Além do ato pela manhã, houve também visita à Assembleia Legislativa de São Paulo (Alesp) à tarde com o intuito de conversar com deputados e solicitar assinatura de carta de apoio. Para Rafael Santos, um dos líderes do movimento e residente do Hospital das Clínicas, um ponto positivo das negociações é que os deputados da Comissão de Saúde da Alesp já apoiam a causa dos residentes. “Os parlamentares sabem que nossa causa é justa e que não estamos exigindo nada além do que é nosso por direito”.

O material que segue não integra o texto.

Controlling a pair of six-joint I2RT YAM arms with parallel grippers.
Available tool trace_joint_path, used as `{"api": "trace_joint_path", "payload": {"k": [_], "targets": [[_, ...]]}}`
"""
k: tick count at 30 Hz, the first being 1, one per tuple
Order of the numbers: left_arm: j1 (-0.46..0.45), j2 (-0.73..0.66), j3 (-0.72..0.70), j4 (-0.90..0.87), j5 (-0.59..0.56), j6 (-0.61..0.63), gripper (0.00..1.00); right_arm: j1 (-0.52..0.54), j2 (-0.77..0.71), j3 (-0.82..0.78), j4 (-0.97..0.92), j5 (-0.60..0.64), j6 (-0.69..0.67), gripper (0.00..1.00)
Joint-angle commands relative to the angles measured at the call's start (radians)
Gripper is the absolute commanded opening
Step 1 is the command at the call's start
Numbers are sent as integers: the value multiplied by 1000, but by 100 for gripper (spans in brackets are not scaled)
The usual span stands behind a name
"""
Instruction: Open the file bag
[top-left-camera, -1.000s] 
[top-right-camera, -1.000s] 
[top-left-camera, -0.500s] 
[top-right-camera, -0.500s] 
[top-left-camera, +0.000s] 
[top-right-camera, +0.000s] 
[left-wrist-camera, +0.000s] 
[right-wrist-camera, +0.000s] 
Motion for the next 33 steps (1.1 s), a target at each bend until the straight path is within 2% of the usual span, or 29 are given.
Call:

Segundo Larissa Gouveia, residente de infectologia da Universidade de São Paulo (USP), os profissionais de todos os outros estados já receberam o repasse, menos São Paulo, considerado o mais rico. “Hoje o valor líquido da nossa bolsa-auxílio é de R$ 2.600, e o bruto é de R$2975. Com o reajuste o líquido passará para R$ 2.900 e o bruto para R$ 3.330,43. O que mais nos indigna é que nos sentimos desrespeitados com essa falta de repasse”.
Ainda de acordo com a profissional, recebendo a bolsa-auxílio, os residentes trabalham 60 horas semanais e muitas vezes têm essas horas ultrapassadas, além de realizarem plantões noturnos sem receber adicional por horas ou plantões extras. O Sindicato dos Médicos de São Paulo (Simesp) apoia a greve e a reivindicação dos residentes.
Novo ato amanhã, dia 7
Outro ato será realizado amanhã. Os médicos residentes se concentrarão na Avenida Paulista às 11h e descerão para a Alesp pela Avenida Brigadeiro Luís Antônio por volta das 12h, com previsão de chegada às 14h. Na assembleia, irão participar de reunião da Comissão de Finanças, Orçamento e Planejamento, que discutirá a inclusão do repasse da bolsa-auxílio para o orçamento de 2017.
Sobre o movimento
Os residentes exigem que o governador Geraldo Alckmin conceda aumento de 11,9% no valor das bolsas (determinado pelo governo federal, por meio da Portaria Interministerial n° 3, a partir de março desse ano), esse valor representa apenas 0,01% do orçamento da saúde. Em função disso e de outros problemas, residentes de várias regiões do estado estão em greve desde o dia 10 de novembro, mantendo 30% dos atendimentos. São 6.522 médicos que recebem suas bolsas pela Secretaria de Estado da Saúde de São Paulo.